I had a 2010 Jamis Durango 1 that I rode for 3 seasons and just sold last winter (bought a new bike). The 2012 Sport looks like the same frame. I rode the piss outta that bike on a lot of terrain it probably wasn't built for. A few things I can tell you:

- if you ride hard on technical terrain expect that crank/bb setup to be pretty much unusable in a short time (mine was destroyed after 5 rides and was quickly upgraded)

- the frame never gave me any issues and I liked the geometry. 

- i don't know much about the fork on the model you are looking at but the RST that came with mine was a POS and was replaced after the first season. 

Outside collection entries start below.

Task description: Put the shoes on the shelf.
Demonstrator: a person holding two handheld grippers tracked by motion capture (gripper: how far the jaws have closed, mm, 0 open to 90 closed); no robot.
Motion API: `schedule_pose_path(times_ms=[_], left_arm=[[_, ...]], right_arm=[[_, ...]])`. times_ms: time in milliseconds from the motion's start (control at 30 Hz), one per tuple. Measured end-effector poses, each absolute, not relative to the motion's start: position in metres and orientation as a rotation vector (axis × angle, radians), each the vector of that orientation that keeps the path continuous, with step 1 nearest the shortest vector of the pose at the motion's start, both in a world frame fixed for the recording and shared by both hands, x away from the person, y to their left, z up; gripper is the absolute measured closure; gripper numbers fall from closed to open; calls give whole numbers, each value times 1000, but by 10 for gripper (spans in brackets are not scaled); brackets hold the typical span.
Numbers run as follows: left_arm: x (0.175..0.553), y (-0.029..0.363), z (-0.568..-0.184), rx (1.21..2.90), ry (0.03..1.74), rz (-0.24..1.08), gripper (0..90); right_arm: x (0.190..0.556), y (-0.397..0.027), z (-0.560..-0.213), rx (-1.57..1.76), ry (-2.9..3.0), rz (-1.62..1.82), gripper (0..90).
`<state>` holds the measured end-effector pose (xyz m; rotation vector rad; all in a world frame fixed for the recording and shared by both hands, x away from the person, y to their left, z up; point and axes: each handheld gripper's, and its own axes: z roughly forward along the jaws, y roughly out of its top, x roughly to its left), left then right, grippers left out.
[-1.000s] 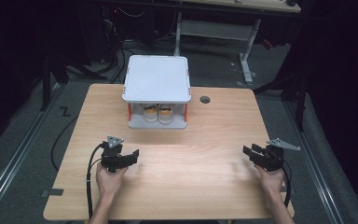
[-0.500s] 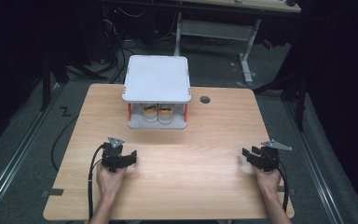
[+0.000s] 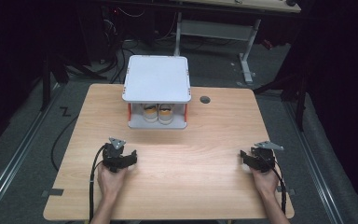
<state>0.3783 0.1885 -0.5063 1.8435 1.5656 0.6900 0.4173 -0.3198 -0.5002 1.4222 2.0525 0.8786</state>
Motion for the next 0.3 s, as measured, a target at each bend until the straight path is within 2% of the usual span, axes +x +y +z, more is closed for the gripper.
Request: schedule_pose_path(times_ms=[300], left_arm=[[378, 189, -506, 1843, 1566, 689, 242]], right_arm=[[418, -321, -500, 1431, 2060, 891, 450]])
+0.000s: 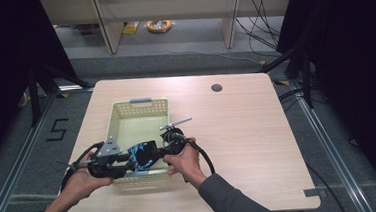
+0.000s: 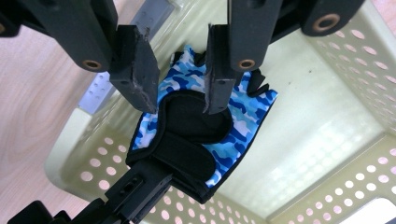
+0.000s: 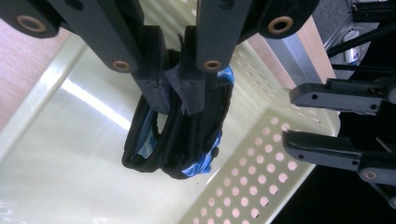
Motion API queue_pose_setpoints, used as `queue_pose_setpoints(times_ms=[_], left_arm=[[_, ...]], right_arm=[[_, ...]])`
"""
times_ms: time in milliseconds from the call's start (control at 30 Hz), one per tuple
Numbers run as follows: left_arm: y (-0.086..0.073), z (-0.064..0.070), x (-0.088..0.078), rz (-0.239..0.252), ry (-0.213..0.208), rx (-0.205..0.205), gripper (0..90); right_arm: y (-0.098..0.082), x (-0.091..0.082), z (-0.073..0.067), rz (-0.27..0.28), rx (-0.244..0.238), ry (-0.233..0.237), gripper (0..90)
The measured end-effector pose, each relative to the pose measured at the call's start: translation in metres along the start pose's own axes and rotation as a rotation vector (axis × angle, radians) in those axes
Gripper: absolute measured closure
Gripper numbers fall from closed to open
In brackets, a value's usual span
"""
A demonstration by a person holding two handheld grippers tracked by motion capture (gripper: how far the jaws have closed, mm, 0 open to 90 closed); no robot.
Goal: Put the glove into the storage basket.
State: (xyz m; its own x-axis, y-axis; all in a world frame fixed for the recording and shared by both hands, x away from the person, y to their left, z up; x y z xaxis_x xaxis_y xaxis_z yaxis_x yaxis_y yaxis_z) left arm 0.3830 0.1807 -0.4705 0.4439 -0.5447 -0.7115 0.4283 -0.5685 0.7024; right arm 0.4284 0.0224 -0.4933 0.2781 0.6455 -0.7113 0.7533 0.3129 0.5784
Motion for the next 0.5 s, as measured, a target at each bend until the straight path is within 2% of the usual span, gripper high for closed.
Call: queue_pose_setpoints(times_ms=[67, 133, 200, 300, 400, 467, 500], left_arm=[[0.0002, 0.0014, -0.0002, 0.000, -0.008, -0.005, 63.0], [0.0010, 0.0004, -0.0006, -0.002, -0.010, 0.016, 62.2], [0.0020, 0.0020, -0.0008, 0.008, -0.011, -0.001, 62.0], [0.0038, 0.0004, -0.0011, 0.017, 0.004, 0.013, 61.1], [0.0040, 0.0033, -0.0007, 0.017, -0.005, -0.002, 60.8], [0.0045, 0.0038, -0.0005, 0.018, -0.011, 0.006, 60.4], [0.0049, 0.0048, -0.0008, 0.021, -0.012, -0.004, 60.1]], right_arm=[[0.0001, -0.0002, 0.0015, 0.008, -0.020, -0.017, 81.8], [-0.0014, -0.0013, 0.0007, -0.007, -0.025, -0.021, 81.2], [-0.0016, -0.0016, 0.0012, -0.012, -0.052, -0.046, 79.5], [-0.0016, -0.0024, 0.0013, -0.027, -0.078, -0.070, 78.2], [0.0000, -0.0031, 0.0033, -0.029, -0.127, -0.108, 77.8], [0.0008, -0.0027, 0.0037, -0.034, -0.132, -0.116, 77.1], [-0.0004, -0.0047, 0.0019, -0.059, -0.097, -0.128, 76.8]])
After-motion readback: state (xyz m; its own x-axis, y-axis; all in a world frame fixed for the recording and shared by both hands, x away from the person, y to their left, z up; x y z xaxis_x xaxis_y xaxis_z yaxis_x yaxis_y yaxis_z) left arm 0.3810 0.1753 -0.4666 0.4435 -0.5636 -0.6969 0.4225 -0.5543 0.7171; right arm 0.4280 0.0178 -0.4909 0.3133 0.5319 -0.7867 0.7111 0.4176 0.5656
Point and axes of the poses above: each handheld gripper's, and its own axes: x roughly forward along the jaws, y roughly out of its top, z roughly to its right, the point moved 6 cm from there along x, roughly forward along the jaws, and after that the axes turned 4 degrees about -y, right-handed, at the moved point
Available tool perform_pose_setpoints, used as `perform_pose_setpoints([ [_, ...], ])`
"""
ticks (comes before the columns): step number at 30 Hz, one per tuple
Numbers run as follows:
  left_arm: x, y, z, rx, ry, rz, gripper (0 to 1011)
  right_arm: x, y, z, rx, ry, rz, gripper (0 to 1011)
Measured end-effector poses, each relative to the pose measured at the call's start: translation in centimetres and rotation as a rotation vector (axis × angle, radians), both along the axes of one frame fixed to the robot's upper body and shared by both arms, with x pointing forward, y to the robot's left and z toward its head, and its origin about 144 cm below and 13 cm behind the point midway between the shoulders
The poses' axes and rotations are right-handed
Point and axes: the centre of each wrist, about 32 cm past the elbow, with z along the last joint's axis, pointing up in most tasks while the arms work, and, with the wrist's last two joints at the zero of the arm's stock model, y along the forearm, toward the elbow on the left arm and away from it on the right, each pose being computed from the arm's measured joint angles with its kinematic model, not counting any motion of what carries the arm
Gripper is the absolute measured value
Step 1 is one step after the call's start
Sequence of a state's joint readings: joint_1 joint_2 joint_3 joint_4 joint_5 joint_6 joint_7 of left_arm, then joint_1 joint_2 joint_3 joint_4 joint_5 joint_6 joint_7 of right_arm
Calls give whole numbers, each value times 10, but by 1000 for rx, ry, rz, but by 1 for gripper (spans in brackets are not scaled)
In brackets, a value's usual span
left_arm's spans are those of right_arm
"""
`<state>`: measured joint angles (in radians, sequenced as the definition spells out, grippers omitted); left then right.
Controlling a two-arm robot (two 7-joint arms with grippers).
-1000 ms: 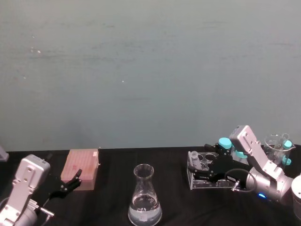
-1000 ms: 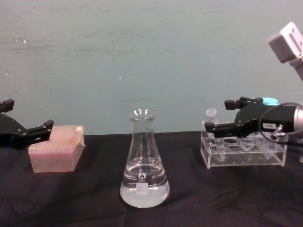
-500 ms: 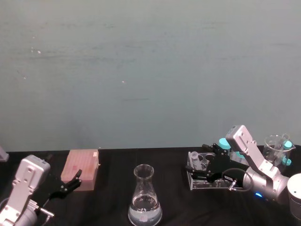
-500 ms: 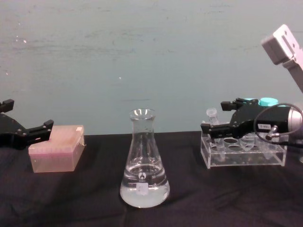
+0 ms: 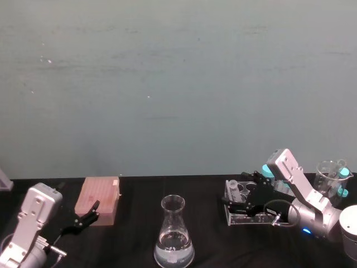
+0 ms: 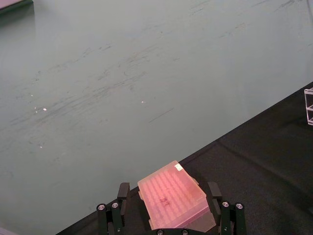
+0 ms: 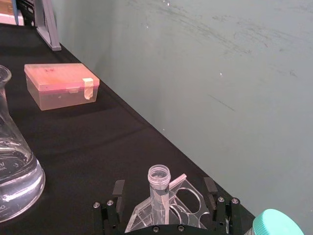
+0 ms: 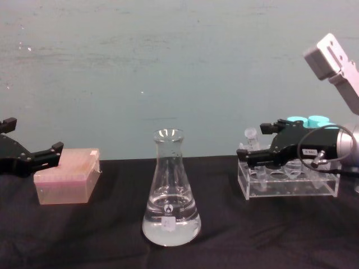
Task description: Pour the liquid from the test tube into the beaker using one hand.
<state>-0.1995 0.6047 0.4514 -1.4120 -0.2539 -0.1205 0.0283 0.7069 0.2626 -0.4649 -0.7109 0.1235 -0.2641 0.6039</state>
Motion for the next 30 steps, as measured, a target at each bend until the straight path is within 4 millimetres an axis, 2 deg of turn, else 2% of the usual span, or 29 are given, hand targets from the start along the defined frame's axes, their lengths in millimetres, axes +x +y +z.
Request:
perform_pose_setpoints([
  [30, 0, 0, 0, 0, 0, 0, 1000, 7, 4, -4, -6, 7, 4, 1000],
])
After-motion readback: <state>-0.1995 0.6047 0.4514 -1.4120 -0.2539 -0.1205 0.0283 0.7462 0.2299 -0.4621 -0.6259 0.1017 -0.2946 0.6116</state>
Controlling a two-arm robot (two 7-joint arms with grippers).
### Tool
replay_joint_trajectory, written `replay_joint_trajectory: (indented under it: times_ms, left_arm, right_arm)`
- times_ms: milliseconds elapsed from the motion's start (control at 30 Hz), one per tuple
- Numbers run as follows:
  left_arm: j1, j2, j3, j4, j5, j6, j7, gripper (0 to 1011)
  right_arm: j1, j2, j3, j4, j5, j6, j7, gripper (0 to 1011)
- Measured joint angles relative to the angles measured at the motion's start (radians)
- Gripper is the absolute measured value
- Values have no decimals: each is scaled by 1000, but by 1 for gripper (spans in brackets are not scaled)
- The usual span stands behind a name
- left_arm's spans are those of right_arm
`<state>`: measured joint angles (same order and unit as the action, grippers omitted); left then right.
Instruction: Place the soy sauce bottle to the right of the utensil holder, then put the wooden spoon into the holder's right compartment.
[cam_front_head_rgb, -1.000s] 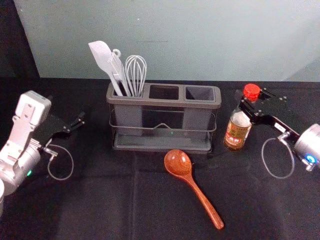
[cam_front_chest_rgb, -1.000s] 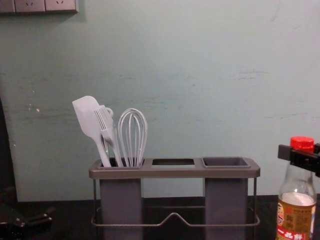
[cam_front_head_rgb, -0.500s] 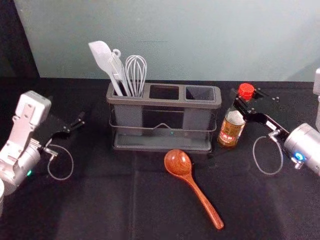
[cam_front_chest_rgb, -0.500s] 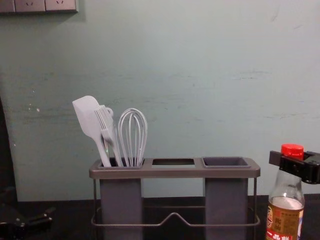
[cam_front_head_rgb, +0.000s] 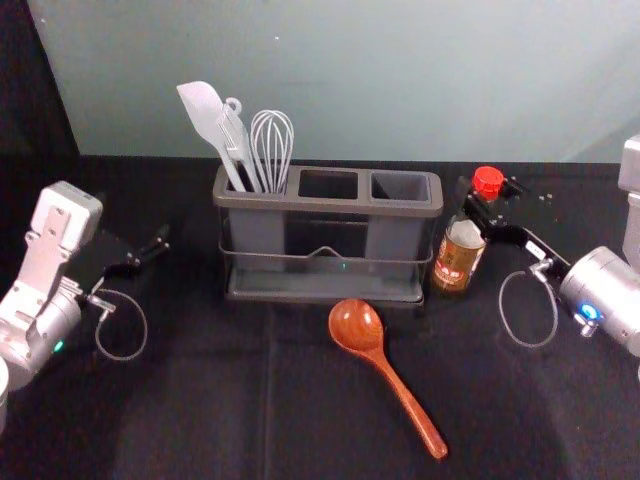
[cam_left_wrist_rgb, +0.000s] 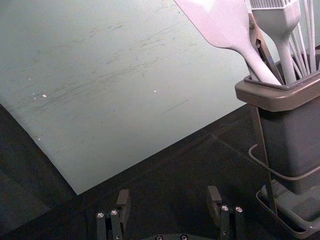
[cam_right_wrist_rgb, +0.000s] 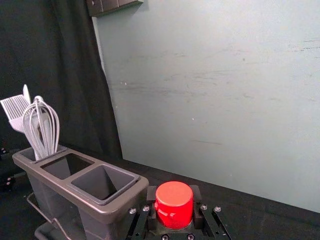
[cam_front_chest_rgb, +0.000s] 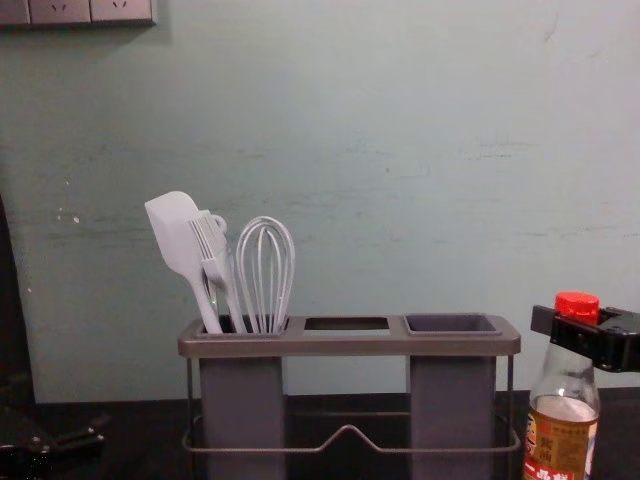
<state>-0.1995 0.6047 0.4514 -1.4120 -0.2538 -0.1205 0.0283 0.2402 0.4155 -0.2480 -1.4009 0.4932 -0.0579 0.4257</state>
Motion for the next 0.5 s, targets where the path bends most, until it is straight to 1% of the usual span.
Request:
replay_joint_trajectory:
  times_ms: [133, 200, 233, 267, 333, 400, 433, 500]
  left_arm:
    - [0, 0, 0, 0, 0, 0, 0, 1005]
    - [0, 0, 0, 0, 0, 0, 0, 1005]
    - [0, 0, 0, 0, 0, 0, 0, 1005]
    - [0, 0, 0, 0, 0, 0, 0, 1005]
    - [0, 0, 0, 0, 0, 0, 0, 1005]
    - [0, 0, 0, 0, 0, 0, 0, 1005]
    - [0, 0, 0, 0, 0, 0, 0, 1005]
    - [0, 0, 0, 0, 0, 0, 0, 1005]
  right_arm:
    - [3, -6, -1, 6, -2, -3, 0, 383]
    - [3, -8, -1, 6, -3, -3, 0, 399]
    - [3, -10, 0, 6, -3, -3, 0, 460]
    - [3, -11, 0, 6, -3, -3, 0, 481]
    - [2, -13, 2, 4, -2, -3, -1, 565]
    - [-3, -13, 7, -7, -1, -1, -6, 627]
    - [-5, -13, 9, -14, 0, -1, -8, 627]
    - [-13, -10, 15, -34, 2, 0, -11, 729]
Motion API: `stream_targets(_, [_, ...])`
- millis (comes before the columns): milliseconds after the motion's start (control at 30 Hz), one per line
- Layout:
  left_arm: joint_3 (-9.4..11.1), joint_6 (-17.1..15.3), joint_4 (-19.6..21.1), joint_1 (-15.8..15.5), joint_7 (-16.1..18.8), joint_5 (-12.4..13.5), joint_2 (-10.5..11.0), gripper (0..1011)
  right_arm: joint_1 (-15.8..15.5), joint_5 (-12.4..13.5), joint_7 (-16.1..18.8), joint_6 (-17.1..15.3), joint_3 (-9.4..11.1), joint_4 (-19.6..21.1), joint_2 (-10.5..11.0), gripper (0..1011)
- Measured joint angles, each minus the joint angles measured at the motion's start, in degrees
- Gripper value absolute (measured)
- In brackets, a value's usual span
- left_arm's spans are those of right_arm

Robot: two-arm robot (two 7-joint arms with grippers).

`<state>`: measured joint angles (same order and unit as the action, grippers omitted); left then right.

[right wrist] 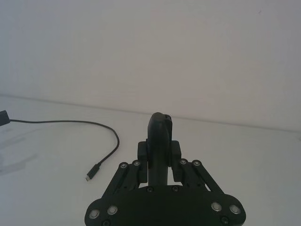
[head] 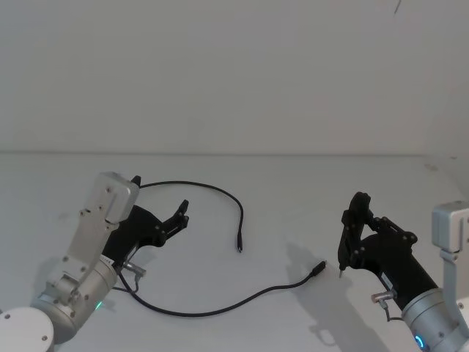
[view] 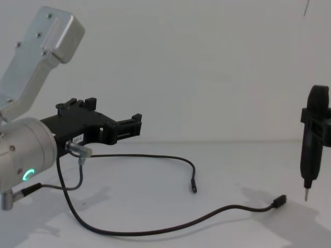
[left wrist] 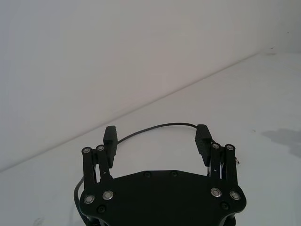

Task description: Pick up the data cable with the one hand.

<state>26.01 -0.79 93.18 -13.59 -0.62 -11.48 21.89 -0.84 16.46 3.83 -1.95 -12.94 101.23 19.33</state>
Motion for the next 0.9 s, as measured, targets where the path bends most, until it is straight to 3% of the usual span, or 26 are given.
stream_targets(900, [0.01,-0.01,0.0,0.0,-0.01,0.0,0.0,1001,0.0,0.0,0.0,0.0,0.0,0.0,0.0,279])
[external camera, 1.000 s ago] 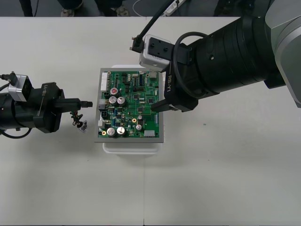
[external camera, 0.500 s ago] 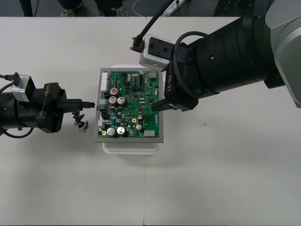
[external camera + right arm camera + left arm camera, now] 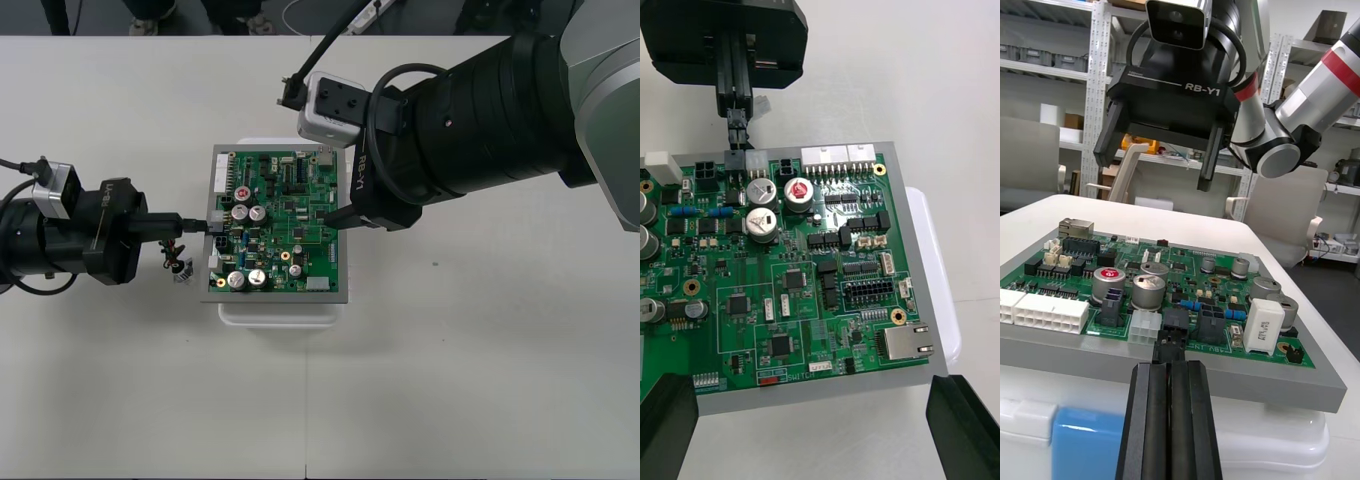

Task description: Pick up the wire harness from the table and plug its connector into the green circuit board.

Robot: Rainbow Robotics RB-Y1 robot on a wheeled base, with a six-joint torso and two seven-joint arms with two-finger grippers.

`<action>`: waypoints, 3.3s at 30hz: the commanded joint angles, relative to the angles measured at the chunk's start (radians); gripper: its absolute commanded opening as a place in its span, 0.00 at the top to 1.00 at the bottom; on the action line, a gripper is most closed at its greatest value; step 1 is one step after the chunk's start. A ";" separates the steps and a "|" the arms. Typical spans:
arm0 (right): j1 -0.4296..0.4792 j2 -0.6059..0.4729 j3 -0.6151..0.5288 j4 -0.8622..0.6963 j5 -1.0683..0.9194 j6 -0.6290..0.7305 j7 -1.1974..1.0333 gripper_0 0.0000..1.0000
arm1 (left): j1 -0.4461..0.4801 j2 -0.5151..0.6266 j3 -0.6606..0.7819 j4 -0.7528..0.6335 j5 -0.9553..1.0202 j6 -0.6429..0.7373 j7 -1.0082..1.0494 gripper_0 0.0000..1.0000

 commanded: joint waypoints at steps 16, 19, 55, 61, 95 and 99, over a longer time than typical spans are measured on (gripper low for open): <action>0.003 0.021 0.042 -0.036 0.048 -0.003 0.026 0.11 | -0.044 -0.017 -0.004 -0.012 -0.014 -0.038 0.034 1.00; 0.005 0.021 0.042 -0.036 0.046 -0.003 0.028 0.11 | -0.046 -0.017 -0.004 -0.012 -0.017 -0.038 0.034 1.00; 0.013 0.021 0.065 -0.037 0.035 -0.003 0.029 0.11 | -0.046 -0.026 -0.004 -0.025 -0.014 -0.038 0.034 1.00; 0.013 0.021 0.067 -0.036 0.035 -0.003 0.029 0.11 | -0.044 -0.031 -0.003 -0.025 -0.011 -0.038 0.034 1.00; 0.013 0.021 0.065 -0.036 0.031 -0.003 0.039 0.11 | -0.046 -0.037 -0.004 -0.026 0.011 -0.038 0.045 1.00; 0.013 0.021 0.067 -0.037 0.029 -0.003 0.040 0.11 | -0.046 -0.037 -0.003 -0.026 0.009 -0.038 0.045 1.00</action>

I'd say it is considered "entry level" but like I said before I put a beating on that bike and was not an "entry level" rider when I bought it; needed something on a budget in order to rekindle my MTB fire. It did the trick and I can't really say anything bad about the Durango or Jamis.


----------



## Borges21 (Mar 2, 2013)

I have one and I love it of course doing a upgrade on the fork but a good entry level bike
Sent from my Lumia 900 using Board Express


----------



## Dayrider (Apr 15, 2013)

By the way I live in New Zealand


----------



## Dayrider (Apr 15, 2013)

Help plz anyone with a reply


----------



## bleedinblue (Mar 23, 2013)

I could answer...but I'd be repeating myself from your other thread.


----------



## TikiGoddess (Mar 24, 2013)

That's a pretty steep price for an entry level bike. They are selling them at 540 on closeout at my local lbs, about 100+ off because they are last season's model. For what you are planning to pay for that bike you can get a better one-- with a better fork and brakes. Even 29 inch wheels!


----------



## TikiGoddess (Mar 24, 2013)

But hey man, it's your money. You seem pretty set on this bike so go ahead and buy it. That's what you want to hear right????


----------



## MountainManBoy (Apr 16, 2013)

Looking thru the multiple posts you've already made about getting advice on this bike makes me think that you are not here to look for advice but just seeking to confirm what you already know. We can't convince you to not buy this bike. If you want it then get it.


----------